### PROBLEM
Copy exactly the lines of the data below, beginning with the line with "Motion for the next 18" and ending with the line with "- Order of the". Pictures are to be omitted.

Extracted records:
# # # # #
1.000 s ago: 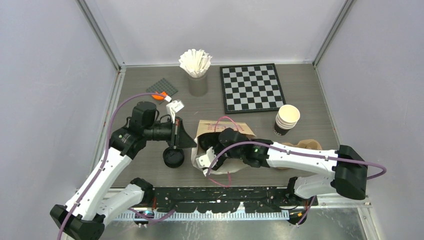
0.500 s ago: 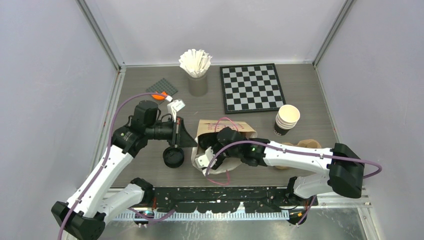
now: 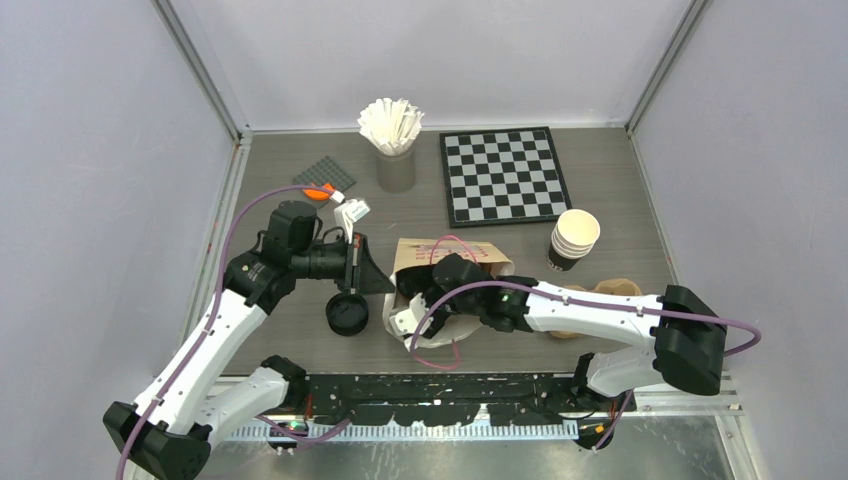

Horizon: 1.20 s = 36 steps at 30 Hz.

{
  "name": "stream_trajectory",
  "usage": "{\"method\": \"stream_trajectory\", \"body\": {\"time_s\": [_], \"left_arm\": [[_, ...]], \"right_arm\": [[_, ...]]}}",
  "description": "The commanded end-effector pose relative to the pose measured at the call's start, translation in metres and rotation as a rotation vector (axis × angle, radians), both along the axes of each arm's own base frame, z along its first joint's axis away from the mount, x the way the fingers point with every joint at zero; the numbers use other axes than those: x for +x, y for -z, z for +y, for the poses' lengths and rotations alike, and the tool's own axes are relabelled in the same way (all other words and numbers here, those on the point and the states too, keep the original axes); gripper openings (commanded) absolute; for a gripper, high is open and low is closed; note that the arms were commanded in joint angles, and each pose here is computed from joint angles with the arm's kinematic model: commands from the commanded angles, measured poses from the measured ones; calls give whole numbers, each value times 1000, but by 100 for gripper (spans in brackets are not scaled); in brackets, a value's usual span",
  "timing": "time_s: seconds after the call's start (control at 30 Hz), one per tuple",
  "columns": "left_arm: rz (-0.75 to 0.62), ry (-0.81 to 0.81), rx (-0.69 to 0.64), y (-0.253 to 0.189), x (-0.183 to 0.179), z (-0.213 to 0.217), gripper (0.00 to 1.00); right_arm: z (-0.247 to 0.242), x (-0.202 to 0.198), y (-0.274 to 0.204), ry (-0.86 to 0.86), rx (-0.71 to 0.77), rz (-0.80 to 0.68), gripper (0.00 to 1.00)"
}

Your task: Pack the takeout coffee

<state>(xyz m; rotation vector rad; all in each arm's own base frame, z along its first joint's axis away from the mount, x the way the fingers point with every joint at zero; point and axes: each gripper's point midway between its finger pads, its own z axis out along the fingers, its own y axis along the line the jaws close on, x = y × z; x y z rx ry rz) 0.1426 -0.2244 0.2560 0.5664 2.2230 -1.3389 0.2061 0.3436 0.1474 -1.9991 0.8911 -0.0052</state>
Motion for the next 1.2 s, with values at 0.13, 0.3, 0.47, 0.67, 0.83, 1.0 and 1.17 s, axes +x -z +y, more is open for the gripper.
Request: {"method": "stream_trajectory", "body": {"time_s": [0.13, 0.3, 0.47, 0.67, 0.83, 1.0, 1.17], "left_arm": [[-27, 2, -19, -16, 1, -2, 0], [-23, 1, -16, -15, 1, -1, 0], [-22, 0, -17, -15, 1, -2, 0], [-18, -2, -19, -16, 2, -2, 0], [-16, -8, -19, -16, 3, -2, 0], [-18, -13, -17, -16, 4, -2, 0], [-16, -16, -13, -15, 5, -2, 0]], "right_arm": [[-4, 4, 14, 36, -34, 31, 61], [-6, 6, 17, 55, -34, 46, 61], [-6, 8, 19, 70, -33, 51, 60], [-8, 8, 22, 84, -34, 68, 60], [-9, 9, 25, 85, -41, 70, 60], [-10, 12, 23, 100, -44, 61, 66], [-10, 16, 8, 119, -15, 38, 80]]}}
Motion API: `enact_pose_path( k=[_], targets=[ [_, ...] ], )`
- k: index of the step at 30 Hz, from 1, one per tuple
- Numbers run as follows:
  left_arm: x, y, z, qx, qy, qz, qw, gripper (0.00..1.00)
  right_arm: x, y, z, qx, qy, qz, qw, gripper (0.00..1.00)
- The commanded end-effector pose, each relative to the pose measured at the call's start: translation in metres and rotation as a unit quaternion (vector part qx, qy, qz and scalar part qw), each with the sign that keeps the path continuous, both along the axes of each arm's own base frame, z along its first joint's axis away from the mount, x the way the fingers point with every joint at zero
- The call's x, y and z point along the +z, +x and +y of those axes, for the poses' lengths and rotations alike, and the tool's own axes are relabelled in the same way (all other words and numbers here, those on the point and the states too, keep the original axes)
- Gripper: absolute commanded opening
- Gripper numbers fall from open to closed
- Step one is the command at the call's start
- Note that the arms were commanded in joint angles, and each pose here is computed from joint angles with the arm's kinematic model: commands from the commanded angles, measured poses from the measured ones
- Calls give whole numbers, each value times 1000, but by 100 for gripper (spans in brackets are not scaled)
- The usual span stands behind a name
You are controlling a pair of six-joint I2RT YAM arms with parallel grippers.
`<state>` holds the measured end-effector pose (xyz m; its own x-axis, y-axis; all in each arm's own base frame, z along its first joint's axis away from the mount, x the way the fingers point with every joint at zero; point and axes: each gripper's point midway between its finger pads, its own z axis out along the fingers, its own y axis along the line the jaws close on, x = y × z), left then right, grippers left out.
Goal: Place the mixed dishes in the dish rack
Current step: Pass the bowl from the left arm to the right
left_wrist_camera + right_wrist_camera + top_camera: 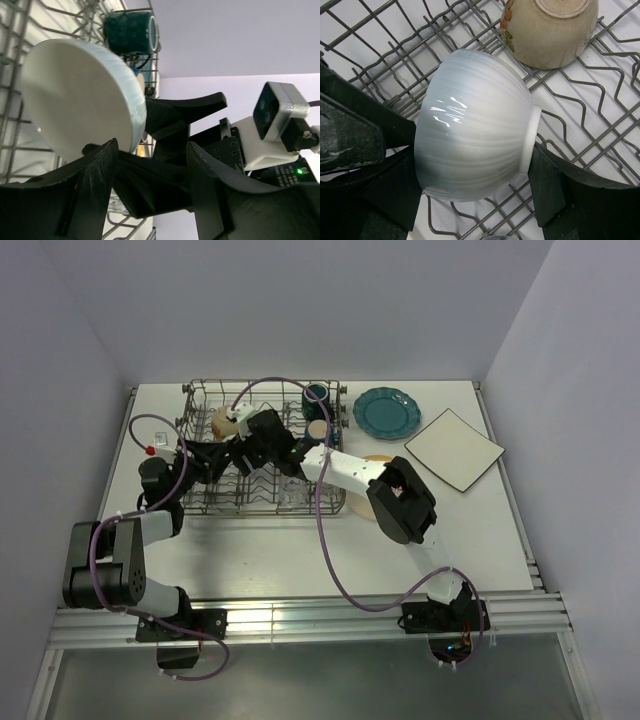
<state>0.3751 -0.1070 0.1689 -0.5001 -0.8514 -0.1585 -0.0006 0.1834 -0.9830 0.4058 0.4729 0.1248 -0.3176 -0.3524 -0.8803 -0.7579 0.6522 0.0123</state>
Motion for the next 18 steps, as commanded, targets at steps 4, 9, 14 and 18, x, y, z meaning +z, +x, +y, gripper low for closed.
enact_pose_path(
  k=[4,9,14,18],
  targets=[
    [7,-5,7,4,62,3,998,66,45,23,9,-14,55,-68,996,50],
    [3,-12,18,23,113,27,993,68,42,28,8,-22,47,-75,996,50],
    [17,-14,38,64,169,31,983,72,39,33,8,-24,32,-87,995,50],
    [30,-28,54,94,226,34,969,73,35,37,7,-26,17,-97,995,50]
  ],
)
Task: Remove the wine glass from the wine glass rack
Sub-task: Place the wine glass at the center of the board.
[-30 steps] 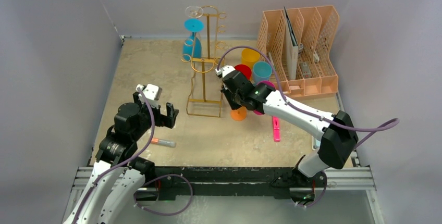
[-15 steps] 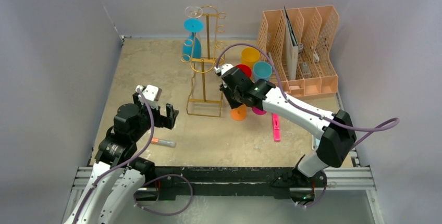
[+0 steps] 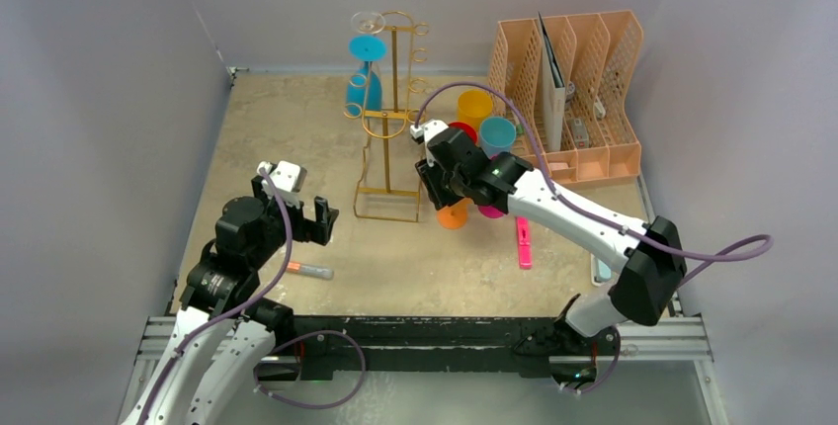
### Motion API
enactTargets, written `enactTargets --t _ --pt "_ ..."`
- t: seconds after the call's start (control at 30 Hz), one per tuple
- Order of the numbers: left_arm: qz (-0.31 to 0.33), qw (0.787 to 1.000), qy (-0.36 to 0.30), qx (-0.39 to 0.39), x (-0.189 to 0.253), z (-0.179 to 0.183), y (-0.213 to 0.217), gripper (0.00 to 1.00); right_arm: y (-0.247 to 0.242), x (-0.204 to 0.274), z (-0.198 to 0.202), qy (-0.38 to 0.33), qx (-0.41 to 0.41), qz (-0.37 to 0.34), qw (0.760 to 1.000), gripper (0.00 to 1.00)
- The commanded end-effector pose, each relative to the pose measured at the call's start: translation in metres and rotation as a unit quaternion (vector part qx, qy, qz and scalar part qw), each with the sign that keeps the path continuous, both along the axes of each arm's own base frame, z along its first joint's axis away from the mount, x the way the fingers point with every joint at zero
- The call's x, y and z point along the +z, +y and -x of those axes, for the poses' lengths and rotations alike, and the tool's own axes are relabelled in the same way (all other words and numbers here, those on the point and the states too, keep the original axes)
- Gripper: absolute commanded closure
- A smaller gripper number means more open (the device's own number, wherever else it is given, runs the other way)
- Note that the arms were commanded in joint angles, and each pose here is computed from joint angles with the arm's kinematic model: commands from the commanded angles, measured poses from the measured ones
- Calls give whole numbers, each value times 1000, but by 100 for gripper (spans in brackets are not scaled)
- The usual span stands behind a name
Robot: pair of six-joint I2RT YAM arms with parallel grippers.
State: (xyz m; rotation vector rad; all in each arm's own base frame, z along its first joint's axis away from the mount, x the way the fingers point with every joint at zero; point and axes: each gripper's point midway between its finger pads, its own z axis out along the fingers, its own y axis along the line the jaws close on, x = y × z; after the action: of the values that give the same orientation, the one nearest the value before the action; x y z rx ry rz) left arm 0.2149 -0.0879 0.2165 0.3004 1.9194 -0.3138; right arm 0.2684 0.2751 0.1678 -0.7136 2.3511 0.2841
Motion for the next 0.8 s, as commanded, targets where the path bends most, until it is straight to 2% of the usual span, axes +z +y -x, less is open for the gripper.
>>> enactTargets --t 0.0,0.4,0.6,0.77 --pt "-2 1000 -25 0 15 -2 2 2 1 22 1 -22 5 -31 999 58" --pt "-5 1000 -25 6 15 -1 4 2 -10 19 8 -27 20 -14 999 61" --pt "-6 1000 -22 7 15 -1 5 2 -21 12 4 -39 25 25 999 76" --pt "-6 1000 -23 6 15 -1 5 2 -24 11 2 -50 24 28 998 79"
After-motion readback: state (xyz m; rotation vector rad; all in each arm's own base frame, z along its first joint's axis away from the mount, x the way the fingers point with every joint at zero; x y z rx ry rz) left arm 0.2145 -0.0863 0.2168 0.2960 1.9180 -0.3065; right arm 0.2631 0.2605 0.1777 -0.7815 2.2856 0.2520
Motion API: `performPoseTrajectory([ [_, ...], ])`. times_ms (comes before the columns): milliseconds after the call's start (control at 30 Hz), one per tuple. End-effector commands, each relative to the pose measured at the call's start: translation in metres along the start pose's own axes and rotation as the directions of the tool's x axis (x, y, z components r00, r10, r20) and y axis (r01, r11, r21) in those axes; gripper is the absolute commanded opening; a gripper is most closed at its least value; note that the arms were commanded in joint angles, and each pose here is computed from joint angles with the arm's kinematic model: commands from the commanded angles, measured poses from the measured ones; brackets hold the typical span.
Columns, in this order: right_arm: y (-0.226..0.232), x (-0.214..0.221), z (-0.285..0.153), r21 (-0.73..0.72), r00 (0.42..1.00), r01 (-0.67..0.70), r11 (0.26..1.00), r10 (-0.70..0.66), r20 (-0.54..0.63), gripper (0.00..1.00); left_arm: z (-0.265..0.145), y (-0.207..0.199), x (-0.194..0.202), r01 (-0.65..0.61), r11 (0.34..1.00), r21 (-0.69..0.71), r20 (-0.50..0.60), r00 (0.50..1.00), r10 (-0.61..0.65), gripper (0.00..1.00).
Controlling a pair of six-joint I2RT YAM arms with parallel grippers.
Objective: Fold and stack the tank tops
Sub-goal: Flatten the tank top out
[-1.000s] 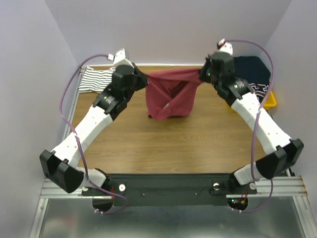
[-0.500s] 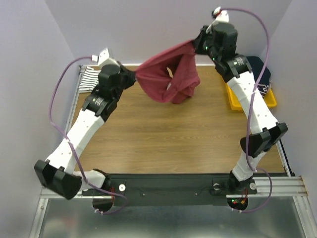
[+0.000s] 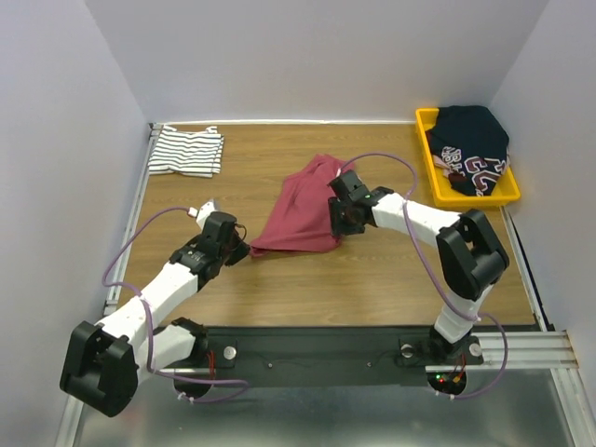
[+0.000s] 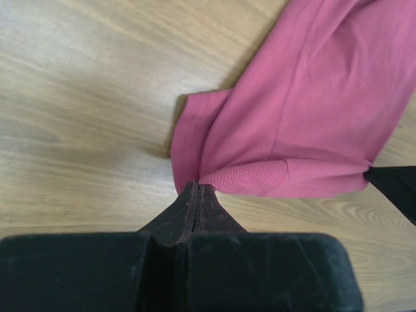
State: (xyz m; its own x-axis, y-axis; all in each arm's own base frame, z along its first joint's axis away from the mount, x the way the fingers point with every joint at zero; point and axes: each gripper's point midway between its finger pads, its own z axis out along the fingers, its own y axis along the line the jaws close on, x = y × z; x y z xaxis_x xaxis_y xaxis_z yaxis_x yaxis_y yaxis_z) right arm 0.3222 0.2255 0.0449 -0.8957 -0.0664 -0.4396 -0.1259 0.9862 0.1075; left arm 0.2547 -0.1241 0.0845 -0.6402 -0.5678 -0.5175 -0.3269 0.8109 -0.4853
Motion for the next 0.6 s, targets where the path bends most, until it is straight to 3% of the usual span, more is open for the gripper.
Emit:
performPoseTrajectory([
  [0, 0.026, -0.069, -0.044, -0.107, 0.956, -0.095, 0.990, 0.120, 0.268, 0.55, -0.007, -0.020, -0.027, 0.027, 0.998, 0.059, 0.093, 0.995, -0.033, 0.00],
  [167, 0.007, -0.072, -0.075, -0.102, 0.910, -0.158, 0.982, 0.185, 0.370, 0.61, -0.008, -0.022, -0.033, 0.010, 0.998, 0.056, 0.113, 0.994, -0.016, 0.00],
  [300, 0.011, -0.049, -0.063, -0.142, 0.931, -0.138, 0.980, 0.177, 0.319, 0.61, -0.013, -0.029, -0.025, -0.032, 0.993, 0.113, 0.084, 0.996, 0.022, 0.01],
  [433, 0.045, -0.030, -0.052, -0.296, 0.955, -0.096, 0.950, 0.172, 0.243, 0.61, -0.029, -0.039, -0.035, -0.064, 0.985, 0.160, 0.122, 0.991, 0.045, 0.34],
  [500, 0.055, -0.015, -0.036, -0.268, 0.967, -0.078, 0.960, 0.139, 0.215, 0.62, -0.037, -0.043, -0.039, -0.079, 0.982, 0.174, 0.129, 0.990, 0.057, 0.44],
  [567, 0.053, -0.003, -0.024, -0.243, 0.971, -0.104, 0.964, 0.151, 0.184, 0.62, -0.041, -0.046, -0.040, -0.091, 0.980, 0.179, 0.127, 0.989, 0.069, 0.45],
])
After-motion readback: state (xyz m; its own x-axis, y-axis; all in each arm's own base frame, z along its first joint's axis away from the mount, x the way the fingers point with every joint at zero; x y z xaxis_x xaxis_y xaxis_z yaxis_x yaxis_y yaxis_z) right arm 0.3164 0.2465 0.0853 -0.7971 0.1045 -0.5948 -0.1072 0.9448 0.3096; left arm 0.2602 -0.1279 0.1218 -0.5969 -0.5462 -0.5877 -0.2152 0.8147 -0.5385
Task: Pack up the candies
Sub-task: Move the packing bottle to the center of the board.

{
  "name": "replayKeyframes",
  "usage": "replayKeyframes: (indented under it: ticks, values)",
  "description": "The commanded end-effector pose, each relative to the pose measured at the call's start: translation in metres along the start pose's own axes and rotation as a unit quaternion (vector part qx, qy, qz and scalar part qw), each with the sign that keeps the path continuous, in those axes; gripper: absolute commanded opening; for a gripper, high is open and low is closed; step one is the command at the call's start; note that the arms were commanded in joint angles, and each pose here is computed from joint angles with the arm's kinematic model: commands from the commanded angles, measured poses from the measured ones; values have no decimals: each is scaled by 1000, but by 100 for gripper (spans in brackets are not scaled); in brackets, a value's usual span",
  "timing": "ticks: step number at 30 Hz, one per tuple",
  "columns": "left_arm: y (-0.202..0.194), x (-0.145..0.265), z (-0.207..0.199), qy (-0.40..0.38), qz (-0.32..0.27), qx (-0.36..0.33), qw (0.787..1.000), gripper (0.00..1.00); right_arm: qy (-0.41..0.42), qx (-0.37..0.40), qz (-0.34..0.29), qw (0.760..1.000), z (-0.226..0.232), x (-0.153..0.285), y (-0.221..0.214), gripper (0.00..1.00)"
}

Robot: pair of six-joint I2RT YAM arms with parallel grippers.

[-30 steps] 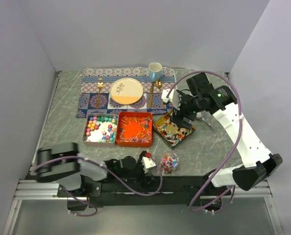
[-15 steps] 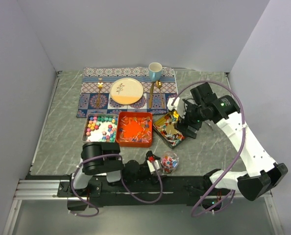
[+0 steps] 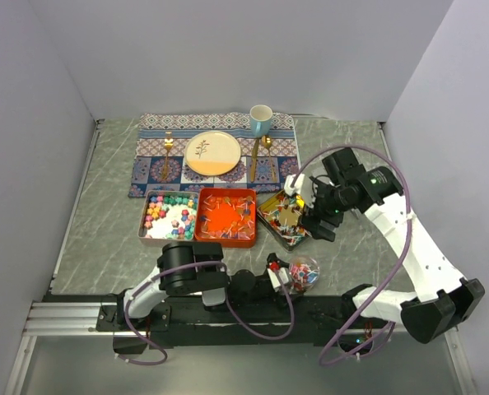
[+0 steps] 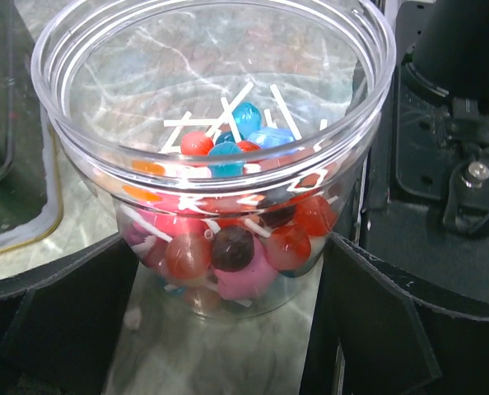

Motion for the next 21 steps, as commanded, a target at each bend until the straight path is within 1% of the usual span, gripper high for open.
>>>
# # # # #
### REPLY TO THE TASK
Motion for the next 18 steps, as commanded, targets at steps 4, 9, 14 and 18, x, y, z meaning +z, +x, +y, gripper low for closed.
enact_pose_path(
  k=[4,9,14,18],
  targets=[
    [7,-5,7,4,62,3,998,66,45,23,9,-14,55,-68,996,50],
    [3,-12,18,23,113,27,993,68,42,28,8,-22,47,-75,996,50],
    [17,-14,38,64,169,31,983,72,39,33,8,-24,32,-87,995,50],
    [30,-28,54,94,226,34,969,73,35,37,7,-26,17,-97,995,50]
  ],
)
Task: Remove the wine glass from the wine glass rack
Sub-task: Place the wine glass at the center of the board.
[-30 steps] 
[-15 steps] 
[+0 steps] 
### Motion API
enactTargets, written `enactTargets --t _ --pt "_ ..."`
- t: seconds after the call's start (control at 30 Hz), one per tuple
- Order of the numbers: left_arm: qz (-0.31 to 0.33), qw (0.787 to 1.000), qy (-0.36 to 0.30), qx (-0.39 to 0.39), x (-0.189 to 0.253), z (-0.179 to 0.183), y (-0.213 to 0.217), gripper (0.00 to 1.00); right_arm: y (-0.247 to 0.242), x (-0.204 to 0.274), z (-0.198 to 0.202), qy (-0.38 to 0.33), qx (-0.41 to 0.41), qz (-0.37 to 0.34), qw (0.760 to 1.000), gripper (0.00 to 1.00)

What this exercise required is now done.